Work to complete →
Copy, from the entries below, each line in which the string "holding" appears.

Stored dataset items →

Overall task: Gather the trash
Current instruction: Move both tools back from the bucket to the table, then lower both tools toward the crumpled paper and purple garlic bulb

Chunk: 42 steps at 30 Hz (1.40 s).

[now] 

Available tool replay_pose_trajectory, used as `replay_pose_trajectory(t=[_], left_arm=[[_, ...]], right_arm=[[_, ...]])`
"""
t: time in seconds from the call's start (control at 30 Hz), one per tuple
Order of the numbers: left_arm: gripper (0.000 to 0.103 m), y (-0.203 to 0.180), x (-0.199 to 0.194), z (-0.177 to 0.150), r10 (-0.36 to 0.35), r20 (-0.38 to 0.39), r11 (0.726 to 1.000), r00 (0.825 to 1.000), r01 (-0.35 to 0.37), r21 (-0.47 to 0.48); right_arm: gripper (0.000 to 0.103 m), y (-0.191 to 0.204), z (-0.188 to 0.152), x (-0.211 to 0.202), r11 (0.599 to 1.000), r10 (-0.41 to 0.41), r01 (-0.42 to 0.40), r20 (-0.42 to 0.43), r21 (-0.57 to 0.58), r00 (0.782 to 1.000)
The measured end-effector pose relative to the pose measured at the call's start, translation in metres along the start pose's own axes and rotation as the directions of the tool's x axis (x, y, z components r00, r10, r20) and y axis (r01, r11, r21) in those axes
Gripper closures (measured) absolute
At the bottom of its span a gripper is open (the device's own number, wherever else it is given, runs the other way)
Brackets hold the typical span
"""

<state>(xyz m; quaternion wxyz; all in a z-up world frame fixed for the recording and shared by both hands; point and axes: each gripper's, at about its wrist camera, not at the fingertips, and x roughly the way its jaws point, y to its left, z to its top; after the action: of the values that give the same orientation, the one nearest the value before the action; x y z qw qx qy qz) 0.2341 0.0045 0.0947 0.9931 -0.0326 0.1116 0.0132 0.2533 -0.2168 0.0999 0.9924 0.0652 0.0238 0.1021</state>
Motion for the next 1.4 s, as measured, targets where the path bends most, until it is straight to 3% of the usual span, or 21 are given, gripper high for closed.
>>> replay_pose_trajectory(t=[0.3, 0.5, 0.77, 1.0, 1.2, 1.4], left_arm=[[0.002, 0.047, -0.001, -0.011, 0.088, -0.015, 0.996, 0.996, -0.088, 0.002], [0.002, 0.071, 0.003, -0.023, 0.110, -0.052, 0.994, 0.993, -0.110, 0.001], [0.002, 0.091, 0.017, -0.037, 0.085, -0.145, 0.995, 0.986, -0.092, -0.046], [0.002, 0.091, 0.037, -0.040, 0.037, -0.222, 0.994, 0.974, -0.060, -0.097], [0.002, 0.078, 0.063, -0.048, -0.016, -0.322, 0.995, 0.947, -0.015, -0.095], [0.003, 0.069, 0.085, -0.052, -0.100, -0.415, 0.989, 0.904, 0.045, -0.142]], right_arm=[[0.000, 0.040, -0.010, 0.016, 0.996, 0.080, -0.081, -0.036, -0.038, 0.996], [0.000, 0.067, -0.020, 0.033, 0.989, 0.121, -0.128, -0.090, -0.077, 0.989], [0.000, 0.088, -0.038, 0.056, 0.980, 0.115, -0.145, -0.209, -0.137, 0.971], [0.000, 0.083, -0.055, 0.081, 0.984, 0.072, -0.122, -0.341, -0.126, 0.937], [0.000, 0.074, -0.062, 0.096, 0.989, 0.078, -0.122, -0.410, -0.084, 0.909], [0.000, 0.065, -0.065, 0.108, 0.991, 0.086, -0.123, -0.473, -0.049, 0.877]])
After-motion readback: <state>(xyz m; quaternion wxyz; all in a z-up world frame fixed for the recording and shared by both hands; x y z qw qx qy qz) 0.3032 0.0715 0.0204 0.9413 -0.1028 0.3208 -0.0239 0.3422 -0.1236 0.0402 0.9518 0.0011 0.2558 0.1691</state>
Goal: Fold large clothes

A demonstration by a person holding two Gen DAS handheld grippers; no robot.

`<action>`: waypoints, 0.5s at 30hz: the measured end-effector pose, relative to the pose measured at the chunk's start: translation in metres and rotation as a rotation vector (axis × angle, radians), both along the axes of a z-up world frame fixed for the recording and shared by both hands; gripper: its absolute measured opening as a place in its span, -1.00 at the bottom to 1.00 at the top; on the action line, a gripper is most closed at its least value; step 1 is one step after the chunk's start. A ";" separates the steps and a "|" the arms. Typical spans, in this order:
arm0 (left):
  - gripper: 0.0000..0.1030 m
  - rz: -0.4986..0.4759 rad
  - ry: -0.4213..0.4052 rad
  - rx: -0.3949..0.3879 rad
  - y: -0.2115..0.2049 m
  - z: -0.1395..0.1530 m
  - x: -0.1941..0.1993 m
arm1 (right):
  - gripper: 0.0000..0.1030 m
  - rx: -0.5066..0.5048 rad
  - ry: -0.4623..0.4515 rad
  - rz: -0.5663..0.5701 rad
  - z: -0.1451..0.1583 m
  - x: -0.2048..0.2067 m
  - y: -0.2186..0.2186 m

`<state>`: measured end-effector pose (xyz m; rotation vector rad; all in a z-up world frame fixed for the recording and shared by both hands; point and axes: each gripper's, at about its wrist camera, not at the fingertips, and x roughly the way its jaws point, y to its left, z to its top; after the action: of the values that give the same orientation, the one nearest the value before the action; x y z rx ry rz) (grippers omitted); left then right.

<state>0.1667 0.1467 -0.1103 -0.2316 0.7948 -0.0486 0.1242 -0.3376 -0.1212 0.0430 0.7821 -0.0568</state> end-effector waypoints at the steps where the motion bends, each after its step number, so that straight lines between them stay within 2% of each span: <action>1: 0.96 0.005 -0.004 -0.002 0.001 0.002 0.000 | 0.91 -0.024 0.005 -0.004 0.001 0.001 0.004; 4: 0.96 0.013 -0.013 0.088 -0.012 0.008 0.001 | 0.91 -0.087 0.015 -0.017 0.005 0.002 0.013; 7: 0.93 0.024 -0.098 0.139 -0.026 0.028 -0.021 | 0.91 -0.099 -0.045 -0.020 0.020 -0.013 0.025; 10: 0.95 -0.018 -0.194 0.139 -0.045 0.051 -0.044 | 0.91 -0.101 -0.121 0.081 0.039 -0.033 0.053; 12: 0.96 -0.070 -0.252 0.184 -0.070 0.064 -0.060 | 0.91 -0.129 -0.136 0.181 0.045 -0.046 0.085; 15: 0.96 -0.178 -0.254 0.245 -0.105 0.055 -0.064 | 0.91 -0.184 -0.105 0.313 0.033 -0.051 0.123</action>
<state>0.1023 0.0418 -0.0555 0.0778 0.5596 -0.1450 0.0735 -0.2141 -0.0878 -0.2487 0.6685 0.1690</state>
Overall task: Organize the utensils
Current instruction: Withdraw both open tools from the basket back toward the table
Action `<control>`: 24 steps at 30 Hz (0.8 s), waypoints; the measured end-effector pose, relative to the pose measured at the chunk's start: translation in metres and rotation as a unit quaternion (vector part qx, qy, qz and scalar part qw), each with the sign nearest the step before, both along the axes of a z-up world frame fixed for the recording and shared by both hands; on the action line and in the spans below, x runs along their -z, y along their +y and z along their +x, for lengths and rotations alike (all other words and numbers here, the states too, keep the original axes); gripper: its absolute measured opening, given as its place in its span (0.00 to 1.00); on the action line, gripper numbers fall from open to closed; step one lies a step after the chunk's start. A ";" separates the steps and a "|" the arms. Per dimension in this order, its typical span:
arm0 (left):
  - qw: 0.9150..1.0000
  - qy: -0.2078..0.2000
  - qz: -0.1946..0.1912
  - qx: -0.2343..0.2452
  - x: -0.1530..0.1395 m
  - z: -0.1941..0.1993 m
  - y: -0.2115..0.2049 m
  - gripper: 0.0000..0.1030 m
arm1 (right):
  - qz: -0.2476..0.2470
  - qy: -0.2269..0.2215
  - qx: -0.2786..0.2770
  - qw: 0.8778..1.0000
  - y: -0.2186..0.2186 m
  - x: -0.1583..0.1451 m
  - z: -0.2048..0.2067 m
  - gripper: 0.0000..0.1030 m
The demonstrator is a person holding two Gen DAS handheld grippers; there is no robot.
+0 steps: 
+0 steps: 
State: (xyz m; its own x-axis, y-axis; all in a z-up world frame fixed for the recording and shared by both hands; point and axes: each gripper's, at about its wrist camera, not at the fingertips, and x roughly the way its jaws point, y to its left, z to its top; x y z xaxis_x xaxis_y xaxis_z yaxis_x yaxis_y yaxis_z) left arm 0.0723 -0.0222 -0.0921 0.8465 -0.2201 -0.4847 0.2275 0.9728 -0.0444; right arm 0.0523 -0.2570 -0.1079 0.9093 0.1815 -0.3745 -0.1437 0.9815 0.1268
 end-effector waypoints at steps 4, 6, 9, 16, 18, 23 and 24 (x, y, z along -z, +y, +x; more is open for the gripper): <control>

Exercise answer →
A demonstration by a person holding two Gen DAS handheld grippers; no robot.
The demonstrator is a person holding two Gen DAS handheld grippers; there is no robot.

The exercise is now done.